• [WHAT IS NEEDED] Each line that contains the string "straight" counts once; report how many such lines appear in the data, as a number only.

-*-*-

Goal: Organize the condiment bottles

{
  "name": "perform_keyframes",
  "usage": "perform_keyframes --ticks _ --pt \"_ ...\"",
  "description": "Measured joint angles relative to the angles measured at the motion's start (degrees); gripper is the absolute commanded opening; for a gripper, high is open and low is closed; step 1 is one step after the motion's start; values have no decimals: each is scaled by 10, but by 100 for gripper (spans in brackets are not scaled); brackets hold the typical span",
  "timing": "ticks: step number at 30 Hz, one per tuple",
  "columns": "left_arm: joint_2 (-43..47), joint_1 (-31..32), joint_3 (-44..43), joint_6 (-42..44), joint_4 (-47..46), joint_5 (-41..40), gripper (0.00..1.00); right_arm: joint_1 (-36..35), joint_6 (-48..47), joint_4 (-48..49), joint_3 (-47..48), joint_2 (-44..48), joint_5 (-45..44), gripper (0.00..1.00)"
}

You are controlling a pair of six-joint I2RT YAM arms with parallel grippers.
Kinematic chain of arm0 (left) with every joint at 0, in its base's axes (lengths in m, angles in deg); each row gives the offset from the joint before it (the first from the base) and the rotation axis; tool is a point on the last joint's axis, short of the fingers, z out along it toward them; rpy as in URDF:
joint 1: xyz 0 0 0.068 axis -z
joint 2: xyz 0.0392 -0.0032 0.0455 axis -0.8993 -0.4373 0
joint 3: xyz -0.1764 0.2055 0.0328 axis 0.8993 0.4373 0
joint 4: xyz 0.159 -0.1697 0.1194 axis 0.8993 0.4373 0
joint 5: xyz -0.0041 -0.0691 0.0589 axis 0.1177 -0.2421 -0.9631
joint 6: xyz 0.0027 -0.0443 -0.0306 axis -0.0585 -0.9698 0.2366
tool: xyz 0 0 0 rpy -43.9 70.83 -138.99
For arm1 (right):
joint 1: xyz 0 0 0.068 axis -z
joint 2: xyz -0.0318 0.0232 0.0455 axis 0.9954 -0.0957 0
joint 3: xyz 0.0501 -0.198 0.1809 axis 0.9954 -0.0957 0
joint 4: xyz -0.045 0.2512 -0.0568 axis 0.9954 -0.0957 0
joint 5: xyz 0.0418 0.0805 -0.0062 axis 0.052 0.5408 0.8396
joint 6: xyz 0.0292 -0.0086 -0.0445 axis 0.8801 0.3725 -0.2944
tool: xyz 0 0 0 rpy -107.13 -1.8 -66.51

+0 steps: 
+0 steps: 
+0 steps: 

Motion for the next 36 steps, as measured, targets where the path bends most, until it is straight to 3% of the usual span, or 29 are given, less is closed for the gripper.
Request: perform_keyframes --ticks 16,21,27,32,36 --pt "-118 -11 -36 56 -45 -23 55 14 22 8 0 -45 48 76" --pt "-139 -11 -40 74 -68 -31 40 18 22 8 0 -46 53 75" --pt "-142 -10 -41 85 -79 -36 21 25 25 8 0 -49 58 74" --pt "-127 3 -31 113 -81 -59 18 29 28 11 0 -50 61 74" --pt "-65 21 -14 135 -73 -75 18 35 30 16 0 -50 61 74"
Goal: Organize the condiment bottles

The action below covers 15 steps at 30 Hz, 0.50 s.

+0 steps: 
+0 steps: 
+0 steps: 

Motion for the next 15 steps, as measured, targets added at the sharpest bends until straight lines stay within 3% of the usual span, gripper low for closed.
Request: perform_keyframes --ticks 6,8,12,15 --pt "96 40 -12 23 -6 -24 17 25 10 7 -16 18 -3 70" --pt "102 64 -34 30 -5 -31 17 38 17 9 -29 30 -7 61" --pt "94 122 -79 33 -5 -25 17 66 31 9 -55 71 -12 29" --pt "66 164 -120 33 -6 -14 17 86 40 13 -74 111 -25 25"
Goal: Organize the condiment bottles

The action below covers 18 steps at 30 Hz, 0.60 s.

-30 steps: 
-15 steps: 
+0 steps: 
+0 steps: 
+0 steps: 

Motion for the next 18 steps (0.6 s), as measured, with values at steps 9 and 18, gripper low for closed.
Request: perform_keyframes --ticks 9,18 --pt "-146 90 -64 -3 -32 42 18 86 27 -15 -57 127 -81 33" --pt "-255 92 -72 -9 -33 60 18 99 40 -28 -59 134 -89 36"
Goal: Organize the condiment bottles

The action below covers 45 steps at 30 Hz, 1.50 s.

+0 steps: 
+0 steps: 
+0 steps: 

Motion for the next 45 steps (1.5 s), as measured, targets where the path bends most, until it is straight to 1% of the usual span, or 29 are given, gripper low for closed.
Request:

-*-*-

• [TASK ANSWER] 3